In the month-to-date result, exports grew 26.4% to US$ 15.81 billion, while imports rose 46.9%, totaling US$ 14.54 billion. Thus, the trade balance registered a surplus of US$ 1.27 billion and the trade volume reached US$ 30.35 billion, increasing 35.4%.
If only the third week of March is considered, the trade volume reached US$ 8.818 billion, with US$ 5.004 billion in exports and US$ 3.815 billion in imports, generating a surplus of US$ 1.189 billion.
Comparing the daily average of exports up until the third week of this month (US$ 1.053 billion) with the daily average of March 2020 (US$ 833.98 million), there was an increase of 26.4% due to the increase in extractive industry sales (76.2%), agriculture and livestock (20.8%) and manufacturing products (11%).
The increase in exports was driven mainly by the growth in sales of the following products from the extractive industry: iron ore and concentrates (129.4%); crude petroleum or bituminous mineral oils, raw (43.1%); copper ores and concentrates (148.1%); nickel ores and concentrates (95.0%), and stone, sand and gravel (38.2%).
In relation to the manufacturing industry, the highlight was the growth in sales of semi-finished products, ingots, and other primary forms of iron or steel (65.8%); aircraft and other equipment, including parts (112.1%); sugars and molasses (33.8%); articles of iron or steel and other articles of common metals (213.1%), and alumina (aluminum oxide), except artificial corundum (48.8%).
Finally, the increase in exports also included growth in sales of the following agricultural products: soybeans (18.5%); raw cotton (68.2%); unroasted coffee (25.2%); unground corn, except sweet corn (17.1%), and raw wood (109.5%).

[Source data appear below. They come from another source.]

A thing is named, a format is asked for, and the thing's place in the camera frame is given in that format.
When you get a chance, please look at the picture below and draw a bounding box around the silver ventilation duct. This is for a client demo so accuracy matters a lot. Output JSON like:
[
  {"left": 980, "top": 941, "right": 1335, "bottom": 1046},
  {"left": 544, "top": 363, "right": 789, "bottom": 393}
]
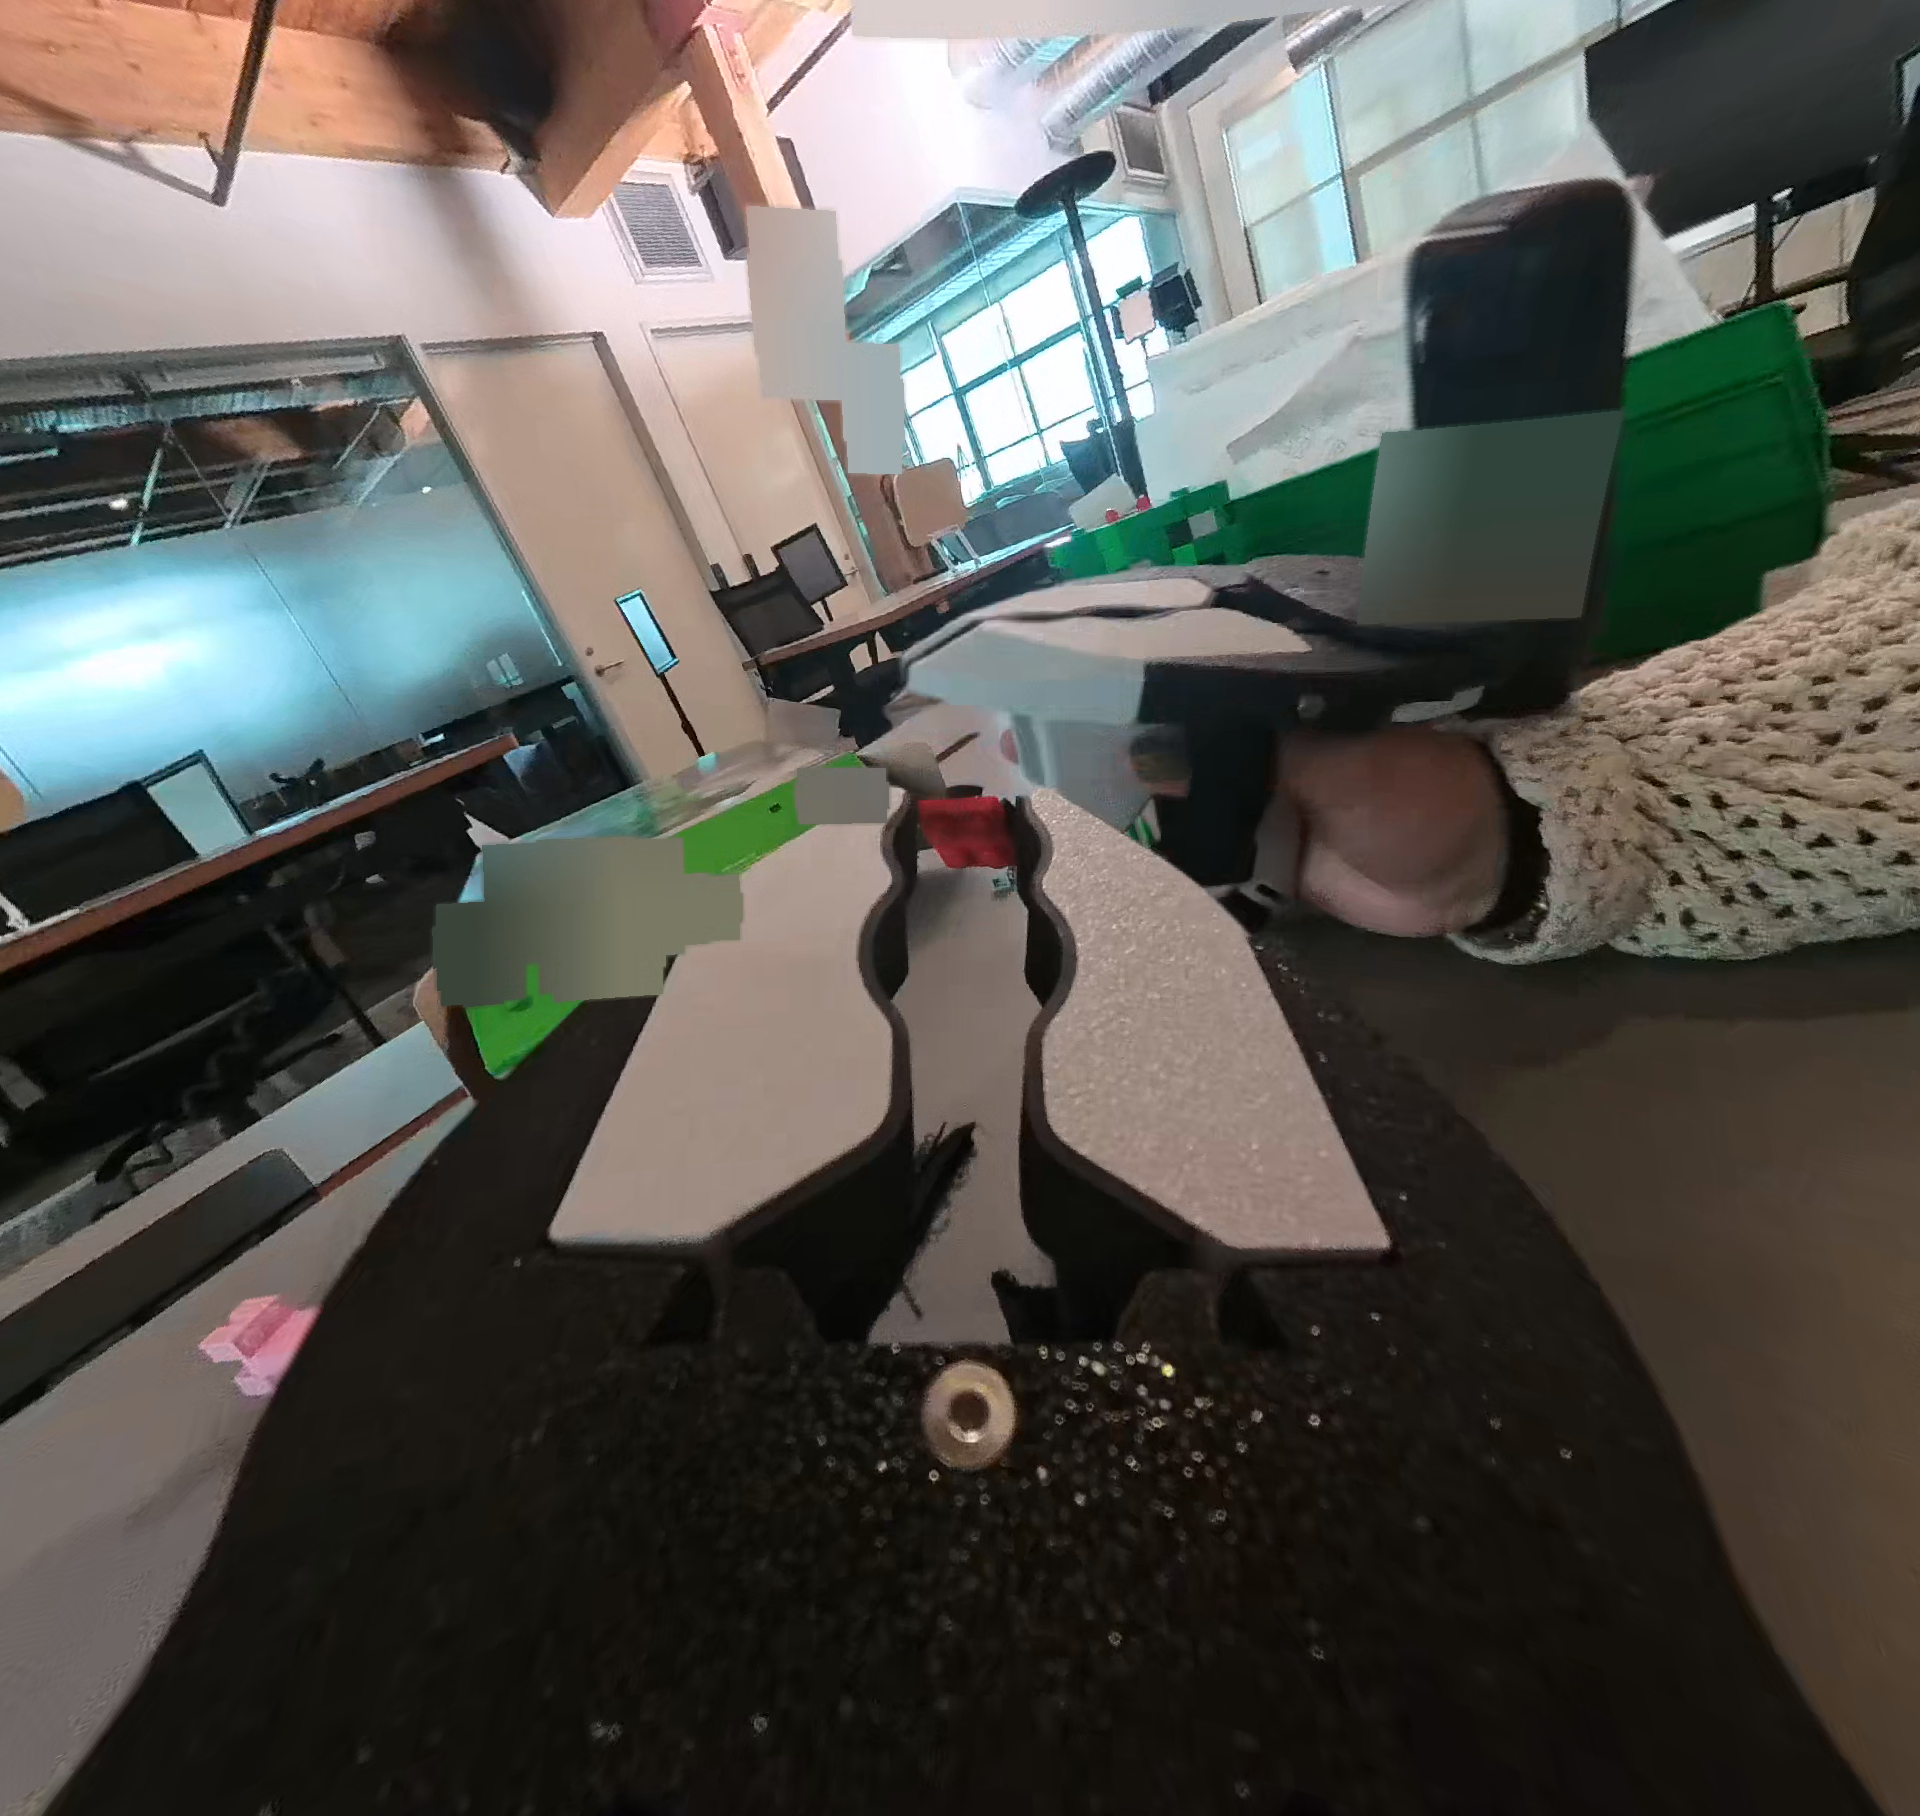
[{"left": 961, "top": 8, "right": 1441, "bottom": 150}]

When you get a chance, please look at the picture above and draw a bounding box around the green lego box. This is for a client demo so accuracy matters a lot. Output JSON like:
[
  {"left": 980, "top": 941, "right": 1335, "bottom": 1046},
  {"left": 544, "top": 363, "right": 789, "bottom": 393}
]
[{"left": 463, "top": 743, "right": 901, "bottom": 1087}]

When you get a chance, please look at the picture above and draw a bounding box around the black monitor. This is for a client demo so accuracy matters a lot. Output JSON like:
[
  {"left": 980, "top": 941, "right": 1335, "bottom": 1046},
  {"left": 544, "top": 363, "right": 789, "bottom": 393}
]
[{"left": 1581, "top": 0, "right": 1920, "bottom": 224}]

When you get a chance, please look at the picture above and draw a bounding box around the small desk monitor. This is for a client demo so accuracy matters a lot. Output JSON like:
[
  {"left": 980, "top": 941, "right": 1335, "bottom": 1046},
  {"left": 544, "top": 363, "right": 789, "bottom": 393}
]
[{"left": 139, "top": 750, "right": 257, "bottom": 863}]

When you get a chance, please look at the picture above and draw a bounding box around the black floor lamp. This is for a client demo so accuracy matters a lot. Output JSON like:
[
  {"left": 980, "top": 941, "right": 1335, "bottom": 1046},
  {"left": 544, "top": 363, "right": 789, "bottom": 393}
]
[{"left": 1013, "top": 148, "right": 1145, "bottom": 441}]

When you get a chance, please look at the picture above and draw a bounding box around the light wooden chair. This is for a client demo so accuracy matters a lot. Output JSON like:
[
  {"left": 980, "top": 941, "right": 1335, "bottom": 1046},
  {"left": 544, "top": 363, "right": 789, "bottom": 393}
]
[{"left": 875, "top": 459, "right": 973, "bottom": 590}]

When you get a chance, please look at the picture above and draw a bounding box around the pink lego piece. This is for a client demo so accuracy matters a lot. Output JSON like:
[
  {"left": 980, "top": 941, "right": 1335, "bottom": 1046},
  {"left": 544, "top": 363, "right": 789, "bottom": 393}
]
[{"left": 194, "top": 1292, "right": 327, "bottom": 1399}]

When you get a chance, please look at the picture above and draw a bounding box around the person's right hand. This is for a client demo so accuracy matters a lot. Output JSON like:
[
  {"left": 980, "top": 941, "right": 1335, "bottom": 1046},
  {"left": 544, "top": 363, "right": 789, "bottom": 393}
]
[{"left": 1277, "top": 726, "right": 1548, "bottom": 941}]

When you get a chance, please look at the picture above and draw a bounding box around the tablet on floor stand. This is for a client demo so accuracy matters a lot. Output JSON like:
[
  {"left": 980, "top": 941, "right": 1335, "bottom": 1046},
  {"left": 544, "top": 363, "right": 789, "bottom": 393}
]
[{"left": 613, "top": 587, "right": 709, "bottom": 763}]

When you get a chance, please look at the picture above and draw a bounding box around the green plastic bin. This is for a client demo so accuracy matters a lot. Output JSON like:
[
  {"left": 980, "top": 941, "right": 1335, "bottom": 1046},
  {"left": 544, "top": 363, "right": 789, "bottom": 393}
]
[{"left": 1049, "top": 302, "right": 1835, "bottom": 666}]

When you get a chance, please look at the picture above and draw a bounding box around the black office chair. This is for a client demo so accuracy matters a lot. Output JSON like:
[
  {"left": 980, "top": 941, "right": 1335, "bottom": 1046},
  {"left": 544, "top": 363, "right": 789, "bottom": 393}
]
[{"left": 711, "top": 524, "right": 852, "bottom": 718}]

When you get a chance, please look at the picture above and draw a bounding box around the white foam packing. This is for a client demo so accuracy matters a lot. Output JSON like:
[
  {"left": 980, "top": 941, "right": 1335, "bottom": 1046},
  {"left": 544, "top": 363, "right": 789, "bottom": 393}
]
[{"left": 1145, "top": 216, "right": 1722, "bottom": 477}]

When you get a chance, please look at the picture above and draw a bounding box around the long wooden desk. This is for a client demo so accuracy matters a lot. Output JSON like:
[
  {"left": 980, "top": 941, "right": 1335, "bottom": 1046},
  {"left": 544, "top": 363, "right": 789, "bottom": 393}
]
[
  {"left": 0, "top": 732, "right": 523, "bottom": 982},
  {"left": 748, "top": 534, "right": 1055, "bottom": 683}
]

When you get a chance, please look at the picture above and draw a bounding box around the red and black lego piece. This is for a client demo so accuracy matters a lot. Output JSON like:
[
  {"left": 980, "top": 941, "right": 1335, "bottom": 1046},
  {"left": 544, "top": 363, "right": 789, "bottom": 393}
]
[{"left": 913, "top": 791, "right": 1010, "bottom": 869}]

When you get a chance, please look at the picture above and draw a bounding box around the studio light panel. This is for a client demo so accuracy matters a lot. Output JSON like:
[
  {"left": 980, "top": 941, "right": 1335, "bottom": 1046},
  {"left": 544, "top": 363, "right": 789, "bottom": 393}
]
[{"left": 1107, "top": 268, "right": 1205, "bottom": 352}]

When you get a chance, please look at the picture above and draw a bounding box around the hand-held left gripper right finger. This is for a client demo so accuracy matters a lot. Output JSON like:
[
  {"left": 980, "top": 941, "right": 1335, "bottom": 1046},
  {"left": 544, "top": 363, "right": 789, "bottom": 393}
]
[{"left": 1017, "top": 789, "right": 1398, "bottom": 1345}]

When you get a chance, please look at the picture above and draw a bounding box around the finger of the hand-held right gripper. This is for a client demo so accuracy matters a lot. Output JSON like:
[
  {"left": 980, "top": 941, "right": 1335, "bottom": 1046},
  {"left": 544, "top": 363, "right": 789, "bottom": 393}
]
[
  {"left": 897, "top": 616, "right": 1153, "bottom": 726},
  {"left": 935, "top": 572, "right": 1252, "bottom": 649}
]

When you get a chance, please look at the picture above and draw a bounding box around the person's right forearm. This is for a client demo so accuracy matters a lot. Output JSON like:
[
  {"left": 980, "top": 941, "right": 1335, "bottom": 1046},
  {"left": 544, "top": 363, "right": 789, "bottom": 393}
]
[{"left": 1443, "top": 496, "right": 1920, "bottom": 968}]

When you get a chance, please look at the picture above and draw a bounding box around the white wall vent grille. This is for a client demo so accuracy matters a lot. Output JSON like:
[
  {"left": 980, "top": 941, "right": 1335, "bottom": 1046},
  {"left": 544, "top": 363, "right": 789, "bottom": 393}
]
[{"left": 605, "top": 173, "right": 709, "bottom": 282}]

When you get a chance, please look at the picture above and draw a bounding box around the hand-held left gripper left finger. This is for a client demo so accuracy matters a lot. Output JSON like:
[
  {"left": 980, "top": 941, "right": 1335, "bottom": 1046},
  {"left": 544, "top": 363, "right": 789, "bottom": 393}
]
[{"left": 548, "top": 793, "right": 921, "bottom": 1348}]

Comparing the daily average of imports up until the third week of this month (US$ 969.33 million), there was a 46.9% increase above the March average of last year (US$ 659.81 million). In this comparison, spending increased, mainly on agriculture (19.9%) and with products from the manufacturing industry (49%). On the other hand, purchases of products from the extractive industry decreased (-15.3%).
The increase in imports was driven by the growth in purchases of unground wheat and rye (30.5%); soybeans (183.2%); latex, natural rubber, balata, gutta-percha, guaiúle, chicle, and natural gums (36.8%); unground corn, except sweet corn (69.8%) and unground barley (49.1%), among agricultural products.
In the manufacturing industry, the highlights of the increase in imports were, once again, the inflows of platforms, vessels, and other floating structures (1,559.5%). Increases were also seen in imports of fertilizers or chemical fertilizers, except for raw fertilizers (24.7%); telecommunications equipment, including parts and accessories (26.5%); valves and thermionic tubes, cold cathode or photo-cathode, diodes, transistors (25.9%), and medicines and pharmaceutical products, except veterinary (27.9%).